In the test I just did with my 'LTD' (now a medium T diff) I found the engine was still speeding up as the 'cold' side got hotter, even though the hot side was stable at 148C. Whether this is due to bearings getting freer as they warm, or the wire wool round the edge of the displacer 'bedding in' against the beer can aluminium I've glued around the inside of the displacer cylinder I don't know yet.

Perhaps it's more support for your ideas. :)

Stroller wrote: ↑Sat May 04, 2024 3:59 am All very interesting Tom.
In the test I just did with my 'LTD' (now a medium T diff) I found the engine was still speeding up as the 'cold' side got hotter, even though the hot side was stable at 148C. Whether this is due to bearings getting freer as they warm, or the wire wool round the edge of the displacer 'bedding in' against the beer can aluminium I've glued around the inside of the displacer cylinder I don't know yet.

Perhaps it's more support for your ideas. :)

Not my ideas really. Just observations.

Unexpected observations actually or mostly.

The first time I video taped an experiment that involved putting insulation on the cold side I fully anticipated posting it here on the forum showing how the engine slowed down and stopped due to the heat bottleneck.

Due to blocking the flow of waste heat. Due to the loss of the temperature difference.

The idea was to proudly demonstrate my confirmation of the Carnot principle.

This was that video:

Watch as the engine almost instantly grinds to a halt from overheating once the top of the engine is covered by insulation.

https://youtu.be/fFByKkGr5bE

Watch ... watch... keep watching. Any second now it will overheat and stop...

Twenty minutes later it was still going strong and I was uploading the video to YouTube.

Shocked and puzzled, I watched the video over and over. I thought I could at least show how the engine slowed down, so I got my wife to work a stopwatch while I counted the revolutions.

The engine actually sped up a little after putting the insulation on top.

That's going on four years ago now.

After years of trying to find ways to finally block the "heat flow through the engine" once and for all without success, I've had to seriously consider alternative theories and ideas about how these engines work.

Your observation has a number of plausible explanations, just as with my experiment.

Rather than blocking heat, my insulation is actually conducting MORE heat faster than the surrounding air.

OK. I'll try it with better insulation. I always thought the cold side needed air circulation for cooling by convection, but... cooling by conduction? Could be, I guess.

Aerogel, ceramic fiber, hollow glass microspheres, etc. nothing works. The engine keeps running.

Well, if I can't stop the heat, I can at least MEASURE it as it comes out through the insulation right?

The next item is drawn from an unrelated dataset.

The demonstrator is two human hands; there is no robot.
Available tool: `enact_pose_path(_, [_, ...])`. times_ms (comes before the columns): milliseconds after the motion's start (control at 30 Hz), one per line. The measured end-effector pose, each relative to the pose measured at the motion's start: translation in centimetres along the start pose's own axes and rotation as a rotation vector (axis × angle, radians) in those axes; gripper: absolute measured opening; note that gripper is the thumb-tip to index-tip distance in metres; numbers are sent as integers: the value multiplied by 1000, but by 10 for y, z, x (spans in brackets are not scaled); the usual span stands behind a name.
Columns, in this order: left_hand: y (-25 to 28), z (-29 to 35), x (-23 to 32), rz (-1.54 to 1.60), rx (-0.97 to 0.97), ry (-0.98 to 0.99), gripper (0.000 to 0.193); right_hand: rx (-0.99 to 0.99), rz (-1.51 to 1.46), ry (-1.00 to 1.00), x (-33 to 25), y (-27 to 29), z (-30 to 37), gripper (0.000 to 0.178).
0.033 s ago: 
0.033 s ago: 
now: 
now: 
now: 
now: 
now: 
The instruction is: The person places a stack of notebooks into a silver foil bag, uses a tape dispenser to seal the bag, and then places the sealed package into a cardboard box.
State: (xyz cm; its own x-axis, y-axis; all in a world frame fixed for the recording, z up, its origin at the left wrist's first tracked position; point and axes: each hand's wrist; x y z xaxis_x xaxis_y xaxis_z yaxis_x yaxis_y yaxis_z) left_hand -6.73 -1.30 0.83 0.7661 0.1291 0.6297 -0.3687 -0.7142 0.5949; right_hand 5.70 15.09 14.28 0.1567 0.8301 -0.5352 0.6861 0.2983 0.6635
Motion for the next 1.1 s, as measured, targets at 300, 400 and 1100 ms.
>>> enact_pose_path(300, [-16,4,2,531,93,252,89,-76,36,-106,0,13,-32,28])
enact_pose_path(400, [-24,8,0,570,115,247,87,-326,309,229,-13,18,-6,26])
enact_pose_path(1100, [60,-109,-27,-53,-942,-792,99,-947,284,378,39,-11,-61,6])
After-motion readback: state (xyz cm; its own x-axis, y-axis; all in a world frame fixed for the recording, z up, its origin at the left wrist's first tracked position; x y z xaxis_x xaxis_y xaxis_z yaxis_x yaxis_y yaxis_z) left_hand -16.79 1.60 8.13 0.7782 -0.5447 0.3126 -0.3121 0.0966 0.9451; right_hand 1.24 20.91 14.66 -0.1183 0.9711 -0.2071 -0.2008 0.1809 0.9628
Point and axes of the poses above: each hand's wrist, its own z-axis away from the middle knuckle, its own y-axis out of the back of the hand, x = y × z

Thermal image camera, thermocouples, I can't find the heat leaving through the insulation either.

What's the explanation?

Heat is being converted into work?

Heat is "disappearing"?

I'm "doing something wrong"

OK, I guess maybe I'm doing something wrong, I'll get some help from the science and physics forum experts in thermodynamics.

Threads locked, banned, labeled a "perpetual motion crank".

The flywheel on your small engine is very light and is as easy to turn as it is to stop. So there's not much work being done for heat to be converted into.

Logically, a well insulated engine is going to equilibriate with and accept very little heat from the heat source. So if there's not much heat going in, and very little energy is required to spin the flywheel, there's not going to be much heat coming out, either as heat or work.

But the flywheel keeps turning, because as you've shown in other vids, the engine can run on tiny differentials of a few degrees. That makes measurement hard.

Stroller wrote: ↑Sat May 04, 2024 8:38 am The flywheel on your small engine is very light and is as easy to turn as it is to stop. So there's not much work being done for heat to be converted into.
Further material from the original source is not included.